Yakni ketika kanker hati saya kian parah dan kaki saya sudah kian bengkak. Sirosis di hati saya membuat darah tidak bisa masuk semua ke dalam hati. Albumin saya merosot. Ginjal pun tidak bisa menyisihkan air dari darah.
Darah yang tidak bisa masuk ke hati itu tertahan di mana-mana –mengakibatkan varises di saluran pencernaan.
Air yang tidak bisa dipisahkan dari darah itu tidak bisa keluar dalam bentuk kencing –mengakibatkan badan sampai kaki bengkak semua.
“Bertemulah dokter ini di Singapura,” ujar Prof Budi sambil menuliskan nama dokter itu. “Nanti malam saya telepon dokter itu,” tambahnya.
Saya pun tidak perlu membuat janji sendiri. Begitu tiba di RS Mt. Elizabeth saya bisa langsung masuk ke ruang praktiknya.
“Bengkak ini tidak bisa diatasi tanpa operasi?” tanya saya.
“Mau dibiarkan saja?” tanya dokter.
“Kalau bengkaknya terus membesar bagaimana?” tanya saya sambil menunjuk sepatu yang sudah sesak.
“Beli saja sepatu yang lebih besar. Lalu beli lagi yang lebih besar lagi,” jawabnya.
Saya tahu itu hanya humor. Seperti juga temannya yang di Surabaya itu.
Ia hanya bisa membantu saya untuk buying time. Agar saya tidak mati mendadak akibat pecahnya varises di saluran pencernaan –lalu muntah darah.
Setelah itu saya harus transplan hati. “Tidak ada jalan lain,” katanya.
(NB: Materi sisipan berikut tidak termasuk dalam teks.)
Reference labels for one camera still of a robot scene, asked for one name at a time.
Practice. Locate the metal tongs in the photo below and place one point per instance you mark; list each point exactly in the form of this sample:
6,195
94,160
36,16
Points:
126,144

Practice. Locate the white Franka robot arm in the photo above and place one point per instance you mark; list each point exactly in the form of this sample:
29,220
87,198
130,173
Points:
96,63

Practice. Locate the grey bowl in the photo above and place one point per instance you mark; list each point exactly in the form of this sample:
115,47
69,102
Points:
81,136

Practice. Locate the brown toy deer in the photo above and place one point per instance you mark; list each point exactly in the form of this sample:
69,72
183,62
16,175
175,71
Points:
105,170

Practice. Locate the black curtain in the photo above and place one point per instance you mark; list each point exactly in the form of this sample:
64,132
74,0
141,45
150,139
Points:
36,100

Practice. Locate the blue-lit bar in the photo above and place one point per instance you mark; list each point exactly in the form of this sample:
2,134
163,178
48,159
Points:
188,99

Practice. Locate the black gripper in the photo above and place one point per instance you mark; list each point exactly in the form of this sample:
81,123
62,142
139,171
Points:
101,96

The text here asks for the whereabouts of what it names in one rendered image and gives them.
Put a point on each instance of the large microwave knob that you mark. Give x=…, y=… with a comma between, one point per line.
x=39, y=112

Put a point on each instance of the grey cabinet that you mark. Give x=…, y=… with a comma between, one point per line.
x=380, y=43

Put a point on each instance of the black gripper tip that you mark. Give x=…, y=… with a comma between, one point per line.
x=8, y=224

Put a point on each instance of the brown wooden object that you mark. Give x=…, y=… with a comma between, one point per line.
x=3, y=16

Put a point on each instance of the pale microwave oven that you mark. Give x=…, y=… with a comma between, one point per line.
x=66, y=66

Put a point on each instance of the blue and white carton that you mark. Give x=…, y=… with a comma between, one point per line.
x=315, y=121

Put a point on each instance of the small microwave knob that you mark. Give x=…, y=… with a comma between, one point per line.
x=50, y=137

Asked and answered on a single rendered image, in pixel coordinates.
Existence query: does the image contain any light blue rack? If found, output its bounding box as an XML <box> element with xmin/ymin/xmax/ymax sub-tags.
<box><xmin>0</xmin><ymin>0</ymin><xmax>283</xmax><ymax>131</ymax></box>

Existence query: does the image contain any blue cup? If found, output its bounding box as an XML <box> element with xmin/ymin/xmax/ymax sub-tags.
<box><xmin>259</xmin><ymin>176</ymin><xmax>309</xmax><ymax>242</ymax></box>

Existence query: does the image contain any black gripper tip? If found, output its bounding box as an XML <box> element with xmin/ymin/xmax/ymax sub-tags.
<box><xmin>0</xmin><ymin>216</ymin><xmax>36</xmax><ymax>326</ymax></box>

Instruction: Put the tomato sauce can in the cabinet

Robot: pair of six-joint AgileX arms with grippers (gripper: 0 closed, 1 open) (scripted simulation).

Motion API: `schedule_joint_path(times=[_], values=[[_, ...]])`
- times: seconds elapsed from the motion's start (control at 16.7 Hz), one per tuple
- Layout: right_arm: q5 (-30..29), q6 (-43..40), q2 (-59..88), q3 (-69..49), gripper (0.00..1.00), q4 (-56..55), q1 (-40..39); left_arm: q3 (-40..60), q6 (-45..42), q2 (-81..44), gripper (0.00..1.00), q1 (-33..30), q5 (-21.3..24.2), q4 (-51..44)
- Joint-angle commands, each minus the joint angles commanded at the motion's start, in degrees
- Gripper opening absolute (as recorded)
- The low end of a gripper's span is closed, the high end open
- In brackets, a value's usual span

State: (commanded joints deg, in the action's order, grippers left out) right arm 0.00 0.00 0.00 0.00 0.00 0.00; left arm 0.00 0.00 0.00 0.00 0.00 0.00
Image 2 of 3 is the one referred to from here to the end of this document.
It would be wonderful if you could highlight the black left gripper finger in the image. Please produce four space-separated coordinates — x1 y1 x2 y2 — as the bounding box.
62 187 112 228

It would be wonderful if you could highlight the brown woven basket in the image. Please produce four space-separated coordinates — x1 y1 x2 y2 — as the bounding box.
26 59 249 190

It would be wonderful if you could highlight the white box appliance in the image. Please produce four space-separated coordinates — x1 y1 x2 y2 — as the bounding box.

Dokter itulah yang membuat saya mengambil kata putus: ganti hati. 14 tahun lalu.
Saya akan mengabarinya bahwa teman baiknya di Surabaya baru saja meninggal. Tentu ia akan banyak bertanya mengapa sampai terjadi. Apalagi istri Prof Budi Warsono juga lagi kritis di ICU.
Setidaknya temannya itu akan sangat lega karena semua cita-cita Prof Budi sudah tercapai.
Tentu Prof Budi sudah lama melupakan saat-saat menderita dalam status ‘ngenger’ di Surabaya. Yang masa itu selalu beliau kenang sebagai masa yang ‘termiskin di dunia’ –terasa ini pun mengutip judul sebuah lagu.
Masa itu ia harus meninggalkan kampungnya di Blitar. Ia baru tamat SMAN 1 Blitar –salah satu SMA terbaik di Jatim saat itu.